Exercise: Looking at the listing below, retype exactly the lines starting at the one containing "Detect yellow candy" and ending at the one containing "Detect printed quilt.", both included, and nothing else.

Data listing:
════
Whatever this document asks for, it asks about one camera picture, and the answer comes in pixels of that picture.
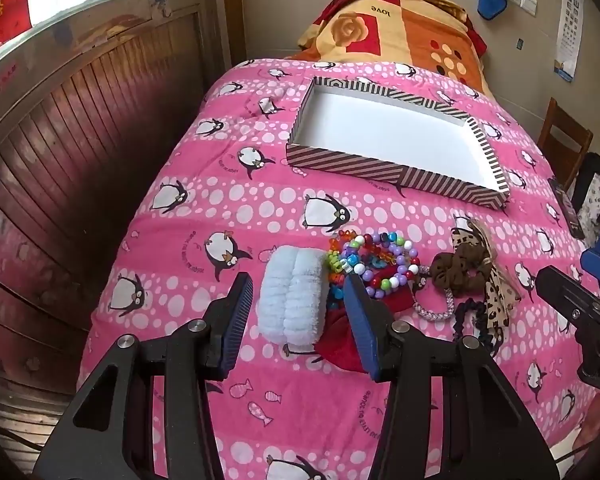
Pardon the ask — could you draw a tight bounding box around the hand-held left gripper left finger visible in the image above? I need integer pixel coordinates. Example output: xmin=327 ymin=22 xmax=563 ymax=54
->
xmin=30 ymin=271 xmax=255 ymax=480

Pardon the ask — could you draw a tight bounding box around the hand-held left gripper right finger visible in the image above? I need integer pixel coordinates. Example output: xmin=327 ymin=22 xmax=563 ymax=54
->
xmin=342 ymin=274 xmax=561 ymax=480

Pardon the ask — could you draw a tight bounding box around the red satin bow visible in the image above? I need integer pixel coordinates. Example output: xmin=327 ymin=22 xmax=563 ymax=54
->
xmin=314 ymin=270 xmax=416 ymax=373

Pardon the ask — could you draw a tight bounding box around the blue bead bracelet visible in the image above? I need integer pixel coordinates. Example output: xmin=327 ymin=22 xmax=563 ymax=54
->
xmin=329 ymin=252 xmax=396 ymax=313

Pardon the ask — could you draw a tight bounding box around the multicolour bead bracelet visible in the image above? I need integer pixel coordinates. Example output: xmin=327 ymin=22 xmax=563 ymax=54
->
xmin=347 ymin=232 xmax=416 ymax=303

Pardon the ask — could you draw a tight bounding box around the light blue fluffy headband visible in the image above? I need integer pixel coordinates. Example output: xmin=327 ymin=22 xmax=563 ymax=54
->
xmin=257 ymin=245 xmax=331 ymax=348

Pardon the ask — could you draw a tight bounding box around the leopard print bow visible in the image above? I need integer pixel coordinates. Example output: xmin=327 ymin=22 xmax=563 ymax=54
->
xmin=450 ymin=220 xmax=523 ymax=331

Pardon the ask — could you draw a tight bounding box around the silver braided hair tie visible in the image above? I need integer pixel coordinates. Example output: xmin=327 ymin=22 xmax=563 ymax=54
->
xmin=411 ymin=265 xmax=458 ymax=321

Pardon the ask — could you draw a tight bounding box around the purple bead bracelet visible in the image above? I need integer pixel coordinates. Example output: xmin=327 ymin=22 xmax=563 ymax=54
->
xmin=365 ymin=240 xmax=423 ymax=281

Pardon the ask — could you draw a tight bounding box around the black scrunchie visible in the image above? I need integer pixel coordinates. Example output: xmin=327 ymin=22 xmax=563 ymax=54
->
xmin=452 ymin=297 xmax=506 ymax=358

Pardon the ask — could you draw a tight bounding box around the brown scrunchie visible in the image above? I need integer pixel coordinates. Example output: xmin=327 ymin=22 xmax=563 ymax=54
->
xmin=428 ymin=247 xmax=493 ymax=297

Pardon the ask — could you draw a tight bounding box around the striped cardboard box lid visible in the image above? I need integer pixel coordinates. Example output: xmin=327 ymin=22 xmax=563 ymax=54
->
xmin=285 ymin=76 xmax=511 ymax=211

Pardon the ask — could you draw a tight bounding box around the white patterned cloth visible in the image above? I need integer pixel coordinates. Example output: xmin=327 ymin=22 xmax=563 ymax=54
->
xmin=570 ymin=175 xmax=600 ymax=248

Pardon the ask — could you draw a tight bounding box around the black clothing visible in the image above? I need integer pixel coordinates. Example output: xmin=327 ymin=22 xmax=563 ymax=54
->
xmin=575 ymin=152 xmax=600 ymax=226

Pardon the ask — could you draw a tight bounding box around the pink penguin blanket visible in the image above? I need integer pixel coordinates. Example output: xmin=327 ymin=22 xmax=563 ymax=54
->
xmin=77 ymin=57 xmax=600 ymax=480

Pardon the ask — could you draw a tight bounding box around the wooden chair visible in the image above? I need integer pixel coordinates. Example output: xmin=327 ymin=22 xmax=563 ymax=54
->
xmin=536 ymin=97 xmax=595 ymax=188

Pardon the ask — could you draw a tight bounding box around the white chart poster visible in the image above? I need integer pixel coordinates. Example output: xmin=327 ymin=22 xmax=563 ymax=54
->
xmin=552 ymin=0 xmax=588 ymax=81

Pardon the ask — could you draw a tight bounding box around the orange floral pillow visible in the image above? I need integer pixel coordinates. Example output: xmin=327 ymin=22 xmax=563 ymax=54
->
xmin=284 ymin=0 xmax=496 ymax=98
════
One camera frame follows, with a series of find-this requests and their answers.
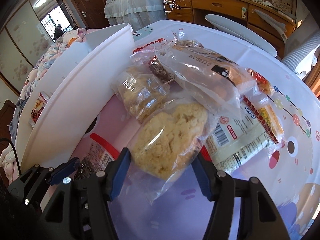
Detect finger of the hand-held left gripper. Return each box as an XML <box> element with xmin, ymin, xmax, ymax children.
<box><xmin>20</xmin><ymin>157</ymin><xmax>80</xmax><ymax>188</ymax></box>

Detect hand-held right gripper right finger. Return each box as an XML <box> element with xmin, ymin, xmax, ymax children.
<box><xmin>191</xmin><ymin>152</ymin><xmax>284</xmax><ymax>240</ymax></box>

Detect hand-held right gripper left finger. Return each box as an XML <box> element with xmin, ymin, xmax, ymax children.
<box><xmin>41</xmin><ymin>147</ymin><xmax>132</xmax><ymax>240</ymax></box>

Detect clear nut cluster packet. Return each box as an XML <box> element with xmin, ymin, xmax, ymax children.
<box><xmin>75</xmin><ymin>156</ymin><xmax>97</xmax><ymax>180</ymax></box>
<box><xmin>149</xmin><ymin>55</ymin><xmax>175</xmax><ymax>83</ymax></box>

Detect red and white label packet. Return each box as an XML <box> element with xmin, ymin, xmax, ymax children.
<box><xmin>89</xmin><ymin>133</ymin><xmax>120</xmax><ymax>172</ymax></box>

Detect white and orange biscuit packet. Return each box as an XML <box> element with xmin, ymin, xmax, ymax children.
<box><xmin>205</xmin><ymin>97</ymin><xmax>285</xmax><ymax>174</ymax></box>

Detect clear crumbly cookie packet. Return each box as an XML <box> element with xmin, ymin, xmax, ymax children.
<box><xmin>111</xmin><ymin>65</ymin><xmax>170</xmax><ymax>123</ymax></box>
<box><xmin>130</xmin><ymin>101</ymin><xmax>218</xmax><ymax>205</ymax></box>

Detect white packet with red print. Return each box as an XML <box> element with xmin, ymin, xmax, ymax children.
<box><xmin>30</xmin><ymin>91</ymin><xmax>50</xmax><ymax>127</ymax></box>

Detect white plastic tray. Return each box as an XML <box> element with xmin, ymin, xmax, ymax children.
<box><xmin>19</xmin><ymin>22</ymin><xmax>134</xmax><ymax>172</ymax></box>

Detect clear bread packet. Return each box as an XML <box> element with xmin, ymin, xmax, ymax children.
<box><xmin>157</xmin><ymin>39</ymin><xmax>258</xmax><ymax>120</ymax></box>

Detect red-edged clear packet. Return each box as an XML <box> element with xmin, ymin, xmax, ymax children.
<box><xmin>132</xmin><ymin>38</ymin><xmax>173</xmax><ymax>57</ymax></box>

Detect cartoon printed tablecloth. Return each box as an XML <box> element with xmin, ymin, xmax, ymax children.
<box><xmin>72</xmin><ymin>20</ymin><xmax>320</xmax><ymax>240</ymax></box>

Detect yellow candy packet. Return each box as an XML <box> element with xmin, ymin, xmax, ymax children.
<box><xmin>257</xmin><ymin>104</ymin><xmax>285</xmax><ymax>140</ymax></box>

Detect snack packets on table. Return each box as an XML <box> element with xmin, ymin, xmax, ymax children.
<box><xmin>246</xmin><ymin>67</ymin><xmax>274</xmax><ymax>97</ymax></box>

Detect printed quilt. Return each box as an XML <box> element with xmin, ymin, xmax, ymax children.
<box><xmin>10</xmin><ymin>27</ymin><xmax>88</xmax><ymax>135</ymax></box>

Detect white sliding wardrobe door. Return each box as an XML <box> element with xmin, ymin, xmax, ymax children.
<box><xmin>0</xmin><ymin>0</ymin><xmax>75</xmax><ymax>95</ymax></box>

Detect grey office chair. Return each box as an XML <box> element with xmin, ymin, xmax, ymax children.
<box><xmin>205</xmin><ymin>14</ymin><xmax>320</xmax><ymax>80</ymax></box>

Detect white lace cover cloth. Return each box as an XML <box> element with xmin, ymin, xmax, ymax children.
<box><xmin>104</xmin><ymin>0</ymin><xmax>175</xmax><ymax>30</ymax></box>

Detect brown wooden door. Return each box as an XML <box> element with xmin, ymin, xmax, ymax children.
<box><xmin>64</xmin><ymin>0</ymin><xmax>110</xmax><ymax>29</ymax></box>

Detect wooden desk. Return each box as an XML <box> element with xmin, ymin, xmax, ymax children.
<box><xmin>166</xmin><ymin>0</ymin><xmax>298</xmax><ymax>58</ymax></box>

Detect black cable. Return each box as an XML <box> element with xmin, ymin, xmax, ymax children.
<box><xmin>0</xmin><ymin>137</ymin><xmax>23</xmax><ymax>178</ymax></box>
════
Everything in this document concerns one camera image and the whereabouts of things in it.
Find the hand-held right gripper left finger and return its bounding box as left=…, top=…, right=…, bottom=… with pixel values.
════
Expected output:
Detect yellow candy packet. Return each box as an XML <box> element with xmin, ymin, xmax, ymax children.
<box><xmin>257</xmin><ymin>104</ymin><xmax>285</xmax><ymax>140</ymax></box>

Detect snack packets on table. Return each box as an XML <box> element with xmin, ymin, xmax, ymax children.
<box><xmin>246</xmin><ymin>67</ymin><xmax>274</xmax><ymax>97</ymax></box>

Detect printed quilt. Return each box as an XML <box> element with xmin, ymin, xmax, ymax children.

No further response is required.